Let me just say that part of this story is absolutely awful - that a maternity ward's security practices could fail so miserably that two newborn babies are mixed up for several hours is criminal.
HOWEVER, every time I hear a re-telling of the story of Shatiesha Brown's baby being given to the wrong mom in the New York City hospital's maternity ward, I am more mystified by her misplaced anger.
Brown told a NYC news station that she was outraged that her little girl, Aniya Victoria, was breastfed by another woman at Brookside Hospital.
OK, so what? I'd be flipping a lid over the fact that my newborn child was given to someone else to begin with. That she was breastfed by that woman. . . eh. . . as long as the woman had no communicable diseases, who cares?
The thing is, Shatiesha Brown was told by her doctors that her dangerously high blood pressure had to be monitored. For twenty-four hours, they said, she would have to be separated from her newborn. It's during that period when hospital staff apparently took little Aniya Victoria to the room of another new mom, whose last name was also Brown and whose first initial was also S. The other new mom breastfed the baby and posed for pictures before the mistake was discovered.

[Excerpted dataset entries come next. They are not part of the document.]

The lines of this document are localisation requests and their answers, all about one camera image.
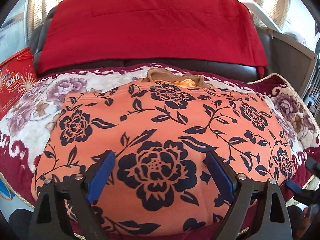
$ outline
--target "red blanket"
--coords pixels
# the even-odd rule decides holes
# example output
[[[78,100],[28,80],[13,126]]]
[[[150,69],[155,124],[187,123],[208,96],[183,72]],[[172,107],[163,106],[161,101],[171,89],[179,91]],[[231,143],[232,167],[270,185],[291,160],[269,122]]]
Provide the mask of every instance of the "red blanket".
[[[256,66],[260,77],[268,64],[251,15],[237,0],[64,0],[38,71],[156,57]]]

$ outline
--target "orange floral fabric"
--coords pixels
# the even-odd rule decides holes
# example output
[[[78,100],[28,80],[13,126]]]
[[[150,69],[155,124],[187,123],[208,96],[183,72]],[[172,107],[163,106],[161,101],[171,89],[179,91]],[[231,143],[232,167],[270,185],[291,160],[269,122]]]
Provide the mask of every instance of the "orange floral fabric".
[[[225,216],[230,203],[204,164],[209,150],[255,180],[282,184],[294,173],[286,135],[259,94],[137,80],[66,96],[32,181],[34,198],[45,178],[84,173],[106,150],[116,164],[92,207],[106,231],[129,235],[178,234]]]

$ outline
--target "large black flower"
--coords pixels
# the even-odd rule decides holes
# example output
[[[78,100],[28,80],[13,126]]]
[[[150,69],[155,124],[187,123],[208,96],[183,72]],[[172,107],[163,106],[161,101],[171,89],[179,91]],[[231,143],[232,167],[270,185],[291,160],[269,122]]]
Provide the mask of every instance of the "large black flower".
[[[150,87],[151,98],[164,103],[172,109],[186,109],[188,102],[196,100],[192,95],[171,84]]]
[[[92,128],[89,125],[90,115],[82,113],[82,110],[76,110],[71,116],[65,116],[59,123],[62,133],[60,135],[61,145],[68,143],[84,142],[92,134]]]
[[[288,178],[291,177],[293,168],[292,163],[288,158],[287,151],[283,150],[281,147],[277,151],[277,160],[282,175]]]
[[[267,120],[264,116],[261,115],[252,106],[249,106],[247,103],[242,102],[241,106],[239,107],[242,116],[250,121],[254,127],[258,128],[260,131],[264,131],[264,127],[268,126]]]
[[[119,160],[117,177],[137,189],[137,197],[146,210],[169,207],[174,191],[184,192],[197,184],[196,165],[185,160],[188,152],[181,142],[145,141],[137,150]]]

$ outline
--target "logo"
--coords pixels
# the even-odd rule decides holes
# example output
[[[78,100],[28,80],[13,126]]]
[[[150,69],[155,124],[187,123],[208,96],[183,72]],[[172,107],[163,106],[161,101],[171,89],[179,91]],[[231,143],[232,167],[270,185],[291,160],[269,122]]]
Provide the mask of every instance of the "logo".
[[[6,75],[6,79],[4,80],[5,83],[5,87],[7,90],[13,90],[17,87],[17,85],[20,82],[20,74],[19,72],[15,71],[15,72],[11,72],[10,75]]]

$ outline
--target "floral blanket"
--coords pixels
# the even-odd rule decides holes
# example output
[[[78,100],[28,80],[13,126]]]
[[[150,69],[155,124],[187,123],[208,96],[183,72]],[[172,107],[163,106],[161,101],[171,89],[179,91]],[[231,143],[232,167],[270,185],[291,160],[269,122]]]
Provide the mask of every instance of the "floral blanket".
[[[107,92],[146,77],[151,67],[166,68],[180,75],[187,73],[167,65],[144,64],[129,68],[79,70],[40,80],[0,121],[1,179],[25,203],[35,204],[31,195],[32,177],[60,116],[65,96],[71,92]],[[288,138],[295,167],[293,180],[301,186],[305,185],[311,177],[304,165],[306,158],[312,156],[320,161],[320,130],[310,111],[286,80],[273,74],[260,82],[246,84],[210,73],[188,73],[203,74],[205,82],[216,88],[258,93]],[[248,138],[256,139],[249,134]],[[282,162],[281,156],[277,159],[279,163]],[[282,187],[282,192],[285,200],[292,197],[286,187]]]

Now Shatiesha is claiming that her daughter suffered nipple confusion and that the hospital ruined all her plans to breastfeed the little girl with the mistake. "The bond that you have when you breastfeed your child, that's everything," she told ABC 7.
Except that's not how nipple confusion works. Moving from breast to breast isn't an issue - if it was, babies would have trouble moving from the right side to the left on a mom who has different shaped or sized nipples (which is actually most of the population). Nipple confusion comes into play when a newborn baby feeds from an artificial nipple - which Aniya Victoria would have done ANYWAY if mom and baby were to be separated for twenty-four hours. Even then, babies can still make the switch, albeit with some difficulty, and many women report successful breastfeeding of a year or more after their baby received an artificial nipple during the very early days of life.
The mother I feel for is the one who breastfed Aniya Victoria . . . while her own baby lay in the nursery, missing out on the colostrum that's chock full of nutrients and antibodies.
Shatiesha is suing, of course (doesn't everyone?). I agree she has grounds to demand the hospital be held accountable for the mix-up itself, but I'm smelling a cock and bull story here.
Would you be more upset over the mix-up or the fact that your child fed at someone else's breast?